→ **WHAT TO WORK ON**
Every line in the records below that holds the word "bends" is to be copied.

→ **EXTRACTED INFORMATION**
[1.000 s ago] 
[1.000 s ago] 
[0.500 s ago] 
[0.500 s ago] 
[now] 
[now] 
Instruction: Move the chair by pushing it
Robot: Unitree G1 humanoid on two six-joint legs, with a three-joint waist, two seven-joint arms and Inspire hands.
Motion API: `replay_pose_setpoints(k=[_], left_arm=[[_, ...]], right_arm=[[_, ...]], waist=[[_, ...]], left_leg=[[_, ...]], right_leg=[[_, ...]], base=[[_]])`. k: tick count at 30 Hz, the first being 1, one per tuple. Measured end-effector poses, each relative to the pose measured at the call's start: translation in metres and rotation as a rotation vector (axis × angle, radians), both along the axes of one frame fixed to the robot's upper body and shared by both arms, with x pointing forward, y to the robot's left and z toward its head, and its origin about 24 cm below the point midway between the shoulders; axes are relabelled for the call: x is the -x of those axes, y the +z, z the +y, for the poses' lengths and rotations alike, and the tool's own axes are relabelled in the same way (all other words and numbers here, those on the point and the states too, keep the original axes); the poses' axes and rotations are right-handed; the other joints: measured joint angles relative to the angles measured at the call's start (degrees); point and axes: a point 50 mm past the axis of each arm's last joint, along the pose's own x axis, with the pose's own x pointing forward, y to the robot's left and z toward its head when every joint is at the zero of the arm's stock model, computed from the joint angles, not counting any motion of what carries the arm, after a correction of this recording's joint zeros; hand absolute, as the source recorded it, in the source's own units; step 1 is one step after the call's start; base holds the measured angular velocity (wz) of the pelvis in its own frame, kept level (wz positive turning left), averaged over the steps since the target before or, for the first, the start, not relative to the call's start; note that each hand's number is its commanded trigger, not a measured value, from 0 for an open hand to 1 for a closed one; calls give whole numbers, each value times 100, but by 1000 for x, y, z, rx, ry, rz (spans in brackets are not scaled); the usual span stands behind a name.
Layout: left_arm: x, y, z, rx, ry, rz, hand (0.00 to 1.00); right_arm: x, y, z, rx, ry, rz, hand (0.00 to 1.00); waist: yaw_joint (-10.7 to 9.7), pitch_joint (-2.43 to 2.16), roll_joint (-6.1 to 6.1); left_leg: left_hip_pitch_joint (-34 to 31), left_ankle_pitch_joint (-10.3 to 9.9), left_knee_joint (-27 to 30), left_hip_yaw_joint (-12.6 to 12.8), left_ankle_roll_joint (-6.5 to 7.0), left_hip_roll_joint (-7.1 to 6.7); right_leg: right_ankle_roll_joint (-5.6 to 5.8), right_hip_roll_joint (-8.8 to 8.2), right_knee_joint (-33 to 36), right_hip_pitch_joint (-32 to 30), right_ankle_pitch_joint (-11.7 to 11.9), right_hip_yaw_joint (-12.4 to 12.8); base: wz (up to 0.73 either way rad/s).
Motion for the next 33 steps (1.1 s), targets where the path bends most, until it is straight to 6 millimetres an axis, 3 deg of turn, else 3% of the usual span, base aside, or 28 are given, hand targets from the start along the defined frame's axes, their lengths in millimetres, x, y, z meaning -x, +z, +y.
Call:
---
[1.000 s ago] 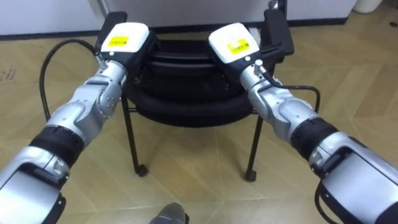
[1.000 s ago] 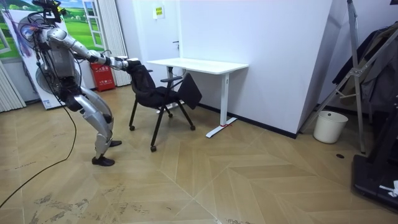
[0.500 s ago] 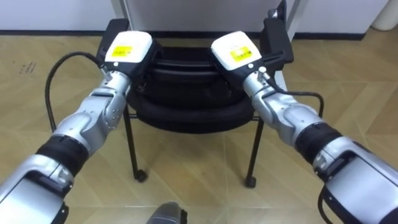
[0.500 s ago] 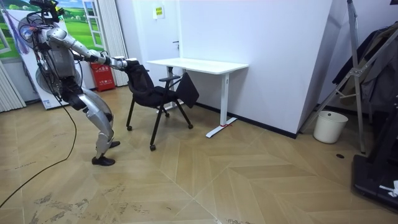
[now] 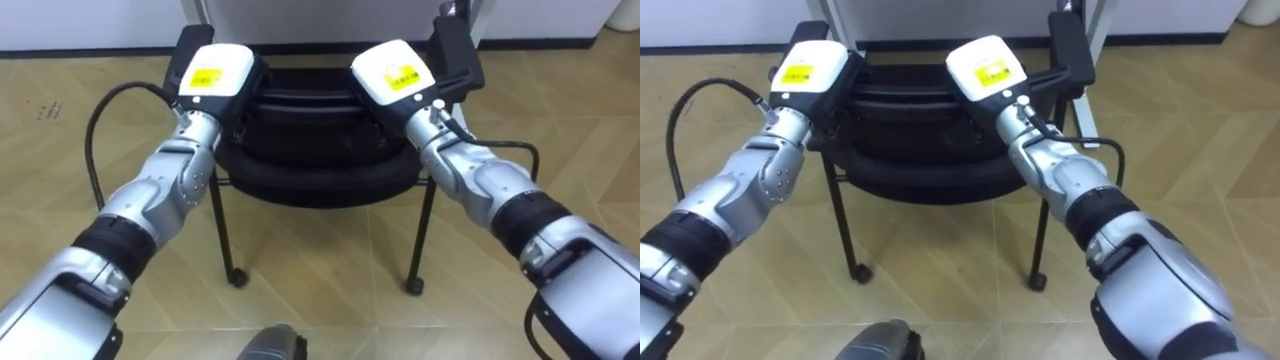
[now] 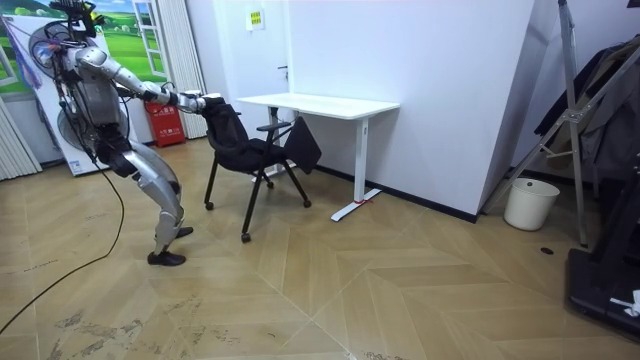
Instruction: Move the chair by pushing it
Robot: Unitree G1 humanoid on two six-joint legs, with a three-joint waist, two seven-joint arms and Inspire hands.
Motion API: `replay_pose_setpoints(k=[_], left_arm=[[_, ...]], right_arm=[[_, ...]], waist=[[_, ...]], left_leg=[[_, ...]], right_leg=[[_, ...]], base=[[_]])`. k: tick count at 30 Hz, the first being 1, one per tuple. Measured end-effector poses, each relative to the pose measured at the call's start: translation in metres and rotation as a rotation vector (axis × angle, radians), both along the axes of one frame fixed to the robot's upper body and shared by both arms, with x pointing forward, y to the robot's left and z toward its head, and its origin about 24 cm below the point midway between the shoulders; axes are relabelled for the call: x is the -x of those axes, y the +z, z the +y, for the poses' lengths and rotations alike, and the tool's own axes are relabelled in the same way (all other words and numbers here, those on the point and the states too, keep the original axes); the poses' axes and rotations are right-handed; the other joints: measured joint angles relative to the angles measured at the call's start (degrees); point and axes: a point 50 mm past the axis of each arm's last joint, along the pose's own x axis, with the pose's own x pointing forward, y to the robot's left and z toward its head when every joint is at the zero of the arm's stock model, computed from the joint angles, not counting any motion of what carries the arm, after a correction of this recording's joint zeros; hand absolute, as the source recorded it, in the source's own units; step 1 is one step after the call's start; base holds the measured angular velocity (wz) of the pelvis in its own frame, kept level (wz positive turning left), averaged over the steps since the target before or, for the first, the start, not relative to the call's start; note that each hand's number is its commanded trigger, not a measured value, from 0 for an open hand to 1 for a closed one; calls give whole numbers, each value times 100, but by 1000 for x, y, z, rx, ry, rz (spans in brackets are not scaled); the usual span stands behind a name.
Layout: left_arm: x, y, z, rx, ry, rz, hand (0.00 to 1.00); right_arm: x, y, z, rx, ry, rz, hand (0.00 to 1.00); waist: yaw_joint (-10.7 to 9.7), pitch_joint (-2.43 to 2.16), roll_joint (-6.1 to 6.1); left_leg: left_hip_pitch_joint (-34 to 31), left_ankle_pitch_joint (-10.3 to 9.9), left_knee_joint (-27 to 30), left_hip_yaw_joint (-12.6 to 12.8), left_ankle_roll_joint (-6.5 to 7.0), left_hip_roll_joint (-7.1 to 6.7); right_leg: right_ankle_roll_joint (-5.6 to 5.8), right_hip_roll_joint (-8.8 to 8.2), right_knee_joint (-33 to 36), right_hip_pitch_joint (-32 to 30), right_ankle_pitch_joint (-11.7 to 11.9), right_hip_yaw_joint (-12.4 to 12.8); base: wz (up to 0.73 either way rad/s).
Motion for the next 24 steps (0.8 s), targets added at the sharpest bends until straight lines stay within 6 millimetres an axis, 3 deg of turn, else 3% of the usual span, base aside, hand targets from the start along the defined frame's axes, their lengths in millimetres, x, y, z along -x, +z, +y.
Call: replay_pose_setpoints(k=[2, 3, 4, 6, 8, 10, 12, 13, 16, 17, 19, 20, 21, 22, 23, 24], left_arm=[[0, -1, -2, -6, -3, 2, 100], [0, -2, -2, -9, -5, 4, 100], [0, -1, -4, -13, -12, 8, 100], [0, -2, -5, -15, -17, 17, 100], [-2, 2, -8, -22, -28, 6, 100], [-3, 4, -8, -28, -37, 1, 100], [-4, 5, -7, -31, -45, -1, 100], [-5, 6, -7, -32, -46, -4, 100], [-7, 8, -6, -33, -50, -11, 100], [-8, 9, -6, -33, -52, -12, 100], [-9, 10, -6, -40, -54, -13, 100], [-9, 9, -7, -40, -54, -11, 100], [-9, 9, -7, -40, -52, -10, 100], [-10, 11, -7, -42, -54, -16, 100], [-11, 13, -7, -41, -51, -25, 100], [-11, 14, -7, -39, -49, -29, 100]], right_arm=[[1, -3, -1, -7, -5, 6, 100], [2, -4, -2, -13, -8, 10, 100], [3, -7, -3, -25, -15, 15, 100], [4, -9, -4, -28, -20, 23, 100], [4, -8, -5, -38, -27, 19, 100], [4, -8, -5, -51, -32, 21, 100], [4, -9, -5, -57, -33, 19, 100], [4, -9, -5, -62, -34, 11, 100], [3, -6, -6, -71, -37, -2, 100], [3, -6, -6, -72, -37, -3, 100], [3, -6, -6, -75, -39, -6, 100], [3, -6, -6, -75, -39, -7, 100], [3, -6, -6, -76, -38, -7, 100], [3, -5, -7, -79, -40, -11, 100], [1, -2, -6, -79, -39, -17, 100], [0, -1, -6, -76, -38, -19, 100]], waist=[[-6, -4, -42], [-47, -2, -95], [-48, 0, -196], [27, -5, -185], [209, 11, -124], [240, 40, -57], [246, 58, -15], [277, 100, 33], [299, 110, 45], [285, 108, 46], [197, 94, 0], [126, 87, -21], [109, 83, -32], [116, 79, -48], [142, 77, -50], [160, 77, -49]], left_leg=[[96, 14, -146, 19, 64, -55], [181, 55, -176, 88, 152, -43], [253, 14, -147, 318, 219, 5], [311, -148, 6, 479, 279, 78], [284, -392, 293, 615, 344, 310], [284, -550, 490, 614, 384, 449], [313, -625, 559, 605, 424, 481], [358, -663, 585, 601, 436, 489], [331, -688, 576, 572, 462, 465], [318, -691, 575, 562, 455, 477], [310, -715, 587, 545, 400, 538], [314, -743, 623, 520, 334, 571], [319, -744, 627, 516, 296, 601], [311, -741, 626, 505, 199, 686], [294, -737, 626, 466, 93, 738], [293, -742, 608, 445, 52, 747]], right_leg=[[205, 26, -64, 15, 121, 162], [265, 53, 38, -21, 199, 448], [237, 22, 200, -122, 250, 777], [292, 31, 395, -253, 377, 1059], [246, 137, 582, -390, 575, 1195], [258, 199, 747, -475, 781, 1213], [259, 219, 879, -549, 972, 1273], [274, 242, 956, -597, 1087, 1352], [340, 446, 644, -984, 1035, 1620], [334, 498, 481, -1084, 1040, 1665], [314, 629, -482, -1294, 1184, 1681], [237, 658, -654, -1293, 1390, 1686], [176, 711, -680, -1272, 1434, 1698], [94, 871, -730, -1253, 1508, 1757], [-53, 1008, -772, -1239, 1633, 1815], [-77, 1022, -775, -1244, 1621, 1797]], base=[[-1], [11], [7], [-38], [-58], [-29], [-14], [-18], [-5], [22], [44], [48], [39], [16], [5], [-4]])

→ **ANSWER SECTION**
Motion for the next 33 steps (1.1 s), targets where the path bends most, until it is straight to 6 millimetres an axis, 3 deg of turn, else 3% of the usual span, base aside, or 28 are given, hand targets from the start along the defined frame's axes, their lengths in millimetres, x, y, z meaning -x, +z, +y.
Motion for the next 24 steps (0.8 s), targets added at the sharpest bends until straight lines stay within 6 millimetres an axis, 3 deg of turn, else 3% of the usual span, base aside, hand targets from the start along the defined frame's axes, their lengths in millimetres, x, y, z along -x, +z, +y.

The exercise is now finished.